En 1997, belairdirect était le premier assureur québécois à expérimenter la transaction en ligne. Pendant plusieurs années, l’entreprise a offert 50 $ de rabais aux clients qui achètent leur police d’assurance sur le Web, un montant qui a été bonifié à 100 $ l’an dernier. «Nous offrons une autonomie complète aux clients qui veulent utiliser Internet, déclare Denis Garneau, vice-président, région du Québec. Le rabais attire le consommateur et l’incite à remplir tous les formulaires en ligne. Cette réduction reflète l’économie que nous réalisons sur le plan administratif.» Comme si le client était payé pour travailler à la place d’un agent!
«Il y a 35 ou 40 ans, la stratégie, c’était le face-à-face : les clients se déplaçaient en succursale, raconte M. Garneau. Puis ce fut l’ère des centres d’appels, surtout en milieu urbain. Aujourd’hui, de plus en plus de gens magasinent dans Internet, surtout exploité par les grands assureurs directs dont les parts de marché augmentent d’année en année.» Belairdirect a néanmoins conservé ses centres d’appels et une dizaine de succursales dans la province pour les clients qui préfèrent s’adresser à un agent.
La soumission en ligne a été créée pour traiter de manière standardisée les demandes les plus fréquentes. «Mais on a beau bâtir les meilleures foires aux questions [FAQ], les internautes veulent encore poser des questions à un agent, remarque Denis Garneau. Très peu de clients concluent leur contrat dans Internet. Les gens sentent encore le besoin d’appeler un agent pour demander un conseil, ou pour s’assurer qu’ils ont tapé la bonne information dans le site et, par conséquent, qu’ils n’auront pas de problèmes lors d’une réclamation.»
Plutôt que de faire disparaître des emplois, Internet facilite donc le travail de l’agent d’assurance. «Débarrassé de la corvée de remplir les formulaires, il est plus en mesure de conseiller les clients, de les aider à choisir le produit qui leur convient le mieux», souligne M. Garneau.

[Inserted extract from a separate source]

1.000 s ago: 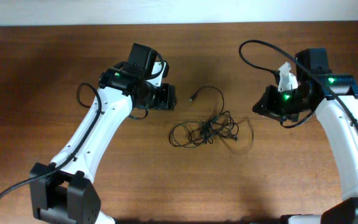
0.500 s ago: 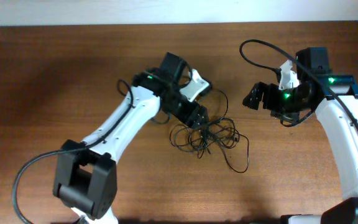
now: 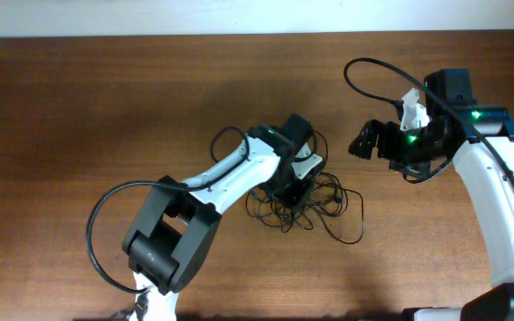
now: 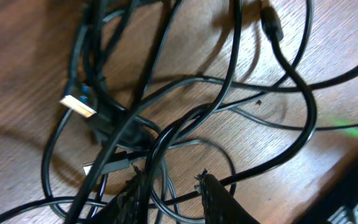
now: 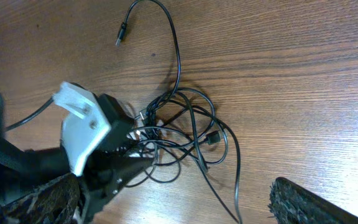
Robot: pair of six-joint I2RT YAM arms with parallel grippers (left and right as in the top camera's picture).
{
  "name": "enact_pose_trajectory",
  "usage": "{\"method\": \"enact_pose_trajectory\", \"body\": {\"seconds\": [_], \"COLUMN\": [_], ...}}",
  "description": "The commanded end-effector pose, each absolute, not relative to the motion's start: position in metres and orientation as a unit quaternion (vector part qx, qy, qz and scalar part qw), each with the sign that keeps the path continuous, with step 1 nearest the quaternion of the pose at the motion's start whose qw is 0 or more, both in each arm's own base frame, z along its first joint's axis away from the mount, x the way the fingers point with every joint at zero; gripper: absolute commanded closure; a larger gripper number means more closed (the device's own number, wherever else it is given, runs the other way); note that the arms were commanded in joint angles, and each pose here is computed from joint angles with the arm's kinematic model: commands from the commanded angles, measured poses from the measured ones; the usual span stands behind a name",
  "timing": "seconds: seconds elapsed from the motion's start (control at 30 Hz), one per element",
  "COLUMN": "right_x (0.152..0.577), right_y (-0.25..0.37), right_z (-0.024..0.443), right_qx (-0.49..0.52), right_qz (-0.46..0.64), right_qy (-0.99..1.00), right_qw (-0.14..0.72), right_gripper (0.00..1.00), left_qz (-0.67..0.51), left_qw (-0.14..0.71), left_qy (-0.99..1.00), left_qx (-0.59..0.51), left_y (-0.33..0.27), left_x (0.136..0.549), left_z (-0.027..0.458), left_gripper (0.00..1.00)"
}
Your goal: Untangle cables
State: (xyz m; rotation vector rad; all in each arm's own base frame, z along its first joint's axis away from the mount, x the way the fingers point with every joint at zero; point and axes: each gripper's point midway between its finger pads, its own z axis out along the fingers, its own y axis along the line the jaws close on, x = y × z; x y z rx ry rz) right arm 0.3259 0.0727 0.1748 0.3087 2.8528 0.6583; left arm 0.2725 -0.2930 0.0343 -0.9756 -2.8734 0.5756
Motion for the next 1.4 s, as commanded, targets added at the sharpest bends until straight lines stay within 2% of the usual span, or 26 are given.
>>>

«Je ne crois pas qu’Internet éliminera des emplois, affirme Martin Delage, vice-président des ressources humaines et du développement organisationnel à La Capitale. Au contraire, quand le Web génère de plus en plus de volume, ça prend quelqu’un pour gérer ces nouvelles polices d’assurance, ce qui crée de l’emploi.»
«On embauche de plus en plus pour répondre à la croissance de l’entreprise, et Internet constitue l’un des facteurs de croissance», précise Denis Garneau, qui refuse d’attribuer toute l’augmentation de l’embauche au phénomène du magasinage en ligne. «Il y a donc toujours de l’emploi pour les agents.»